Speech-To-Text in 60 languages
What it is about
The goal of the event is to provide state-of-the-art XLSR-Wav2Vec2 speech recognition models in as many languages as possible to the community. We hope that especially research in speech recognition for low-resource languages can profit from it.
How does it work
Participants have one week to fine-tune as many XLSR-Wav2Vec2 models as they want on as many of the ~60 Common Voice’s languages as they want. Each fine-tuned model should then be evaluated on Common Voice’s test data of the respective language. All data can be used as training data, except the official test data (which will be checked by the Hugging Face team). After the fine-tuning week, the best performing models of each language will receive SWAG.
What do I need to do to participate
All you need is a google colab account to be able to run the fine-tuning script provided by us. If you can train the model on a local GPU - even better, but a free google colab is enough. This fine-tuning week should especially be interesting to you if you are a native speaker of a low-resource language because your language skills can help you get a better data processing pipeline than the competition.
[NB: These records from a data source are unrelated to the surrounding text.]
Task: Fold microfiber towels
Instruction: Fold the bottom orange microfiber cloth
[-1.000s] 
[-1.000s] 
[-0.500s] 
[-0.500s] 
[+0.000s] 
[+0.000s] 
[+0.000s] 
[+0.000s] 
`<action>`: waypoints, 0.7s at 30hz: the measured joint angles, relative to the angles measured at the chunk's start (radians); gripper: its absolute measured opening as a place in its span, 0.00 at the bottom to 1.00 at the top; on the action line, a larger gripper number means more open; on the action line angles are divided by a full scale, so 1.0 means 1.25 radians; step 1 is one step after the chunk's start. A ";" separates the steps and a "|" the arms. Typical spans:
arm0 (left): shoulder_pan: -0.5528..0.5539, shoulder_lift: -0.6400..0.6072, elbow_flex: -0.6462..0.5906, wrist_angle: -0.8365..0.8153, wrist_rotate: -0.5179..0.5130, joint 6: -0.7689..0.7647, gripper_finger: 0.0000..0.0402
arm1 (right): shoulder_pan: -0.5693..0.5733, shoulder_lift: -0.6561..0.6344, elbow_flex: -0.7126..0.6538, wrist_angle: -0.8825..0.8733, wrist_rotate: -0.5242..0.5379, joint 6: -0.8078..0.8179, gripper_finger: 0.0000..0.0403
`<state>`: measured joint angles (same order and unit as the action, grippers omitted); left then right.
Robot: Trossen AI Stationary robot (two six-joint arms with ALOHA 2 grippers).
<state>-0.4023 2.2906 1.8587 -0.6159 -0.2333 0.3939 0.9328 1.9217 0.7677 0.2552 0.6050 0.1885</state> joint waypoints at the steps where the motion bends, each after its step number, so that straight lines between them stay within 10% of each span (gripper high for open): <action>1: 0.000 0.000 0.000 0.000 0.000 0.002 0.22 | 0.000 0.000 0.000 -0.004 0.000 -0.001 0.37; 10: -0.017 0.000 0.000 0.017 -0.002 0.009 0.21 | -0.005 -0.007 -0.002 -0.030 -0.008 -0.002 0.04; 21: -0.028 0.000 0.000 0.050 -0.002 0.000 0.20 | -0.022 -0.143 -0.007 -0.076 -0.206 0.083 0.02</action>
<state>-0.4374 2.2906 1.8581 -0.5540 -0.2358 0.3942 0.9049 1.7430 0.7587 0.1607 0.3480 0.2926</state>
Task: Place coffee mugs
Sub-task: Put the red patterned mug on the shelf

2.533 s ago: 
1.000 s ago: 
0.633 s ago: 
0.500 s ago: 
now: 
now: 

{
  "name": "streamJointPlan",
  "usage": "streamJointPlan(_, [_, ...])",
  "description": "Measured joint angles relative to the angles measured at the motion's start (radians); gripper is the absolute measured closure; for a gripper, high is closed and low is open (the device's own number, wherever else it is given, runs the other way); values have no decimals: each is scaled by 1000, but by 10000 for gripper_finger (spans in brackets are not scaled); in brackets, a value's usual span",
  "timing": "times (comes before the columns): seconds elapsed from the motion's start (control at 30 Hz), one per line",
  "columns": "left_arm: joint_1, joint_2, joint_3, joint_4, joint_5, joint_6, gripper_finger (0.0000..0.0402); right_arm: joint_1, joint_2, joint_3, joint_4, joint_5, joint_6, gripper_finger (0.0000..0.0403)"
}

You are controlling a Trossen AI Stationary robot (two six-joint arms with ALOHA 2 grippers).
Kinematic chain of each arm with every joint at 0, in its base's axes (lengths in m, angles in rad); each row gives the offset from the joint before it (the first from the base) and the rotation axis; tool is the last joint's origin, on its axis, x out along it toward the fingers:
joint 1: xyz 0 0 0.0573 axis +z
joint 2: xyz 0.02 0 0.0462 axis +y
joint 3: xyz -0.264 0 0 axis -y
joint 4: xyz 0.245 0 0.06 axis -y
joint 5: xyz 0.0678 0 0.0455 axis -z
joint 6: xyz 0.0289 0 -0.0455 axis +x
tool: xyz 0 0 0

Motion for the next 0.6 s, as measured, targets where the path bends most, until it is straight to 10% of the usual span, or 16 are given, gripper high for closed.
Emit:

If you want to participate all you need to do is to sign-up to the hub here and post your name and your hub username in this thread. The hugging face team will then add you to an internal Slack channel where you receive more in-detail information!
What do I get
- enjoy a bit of HuggingFace vibe by joining the fine-tuning week
- a fine-tuned model under your name on the hub
- hugging face SWAG if you manage to have the best performing model in a language
Patrick & Suraj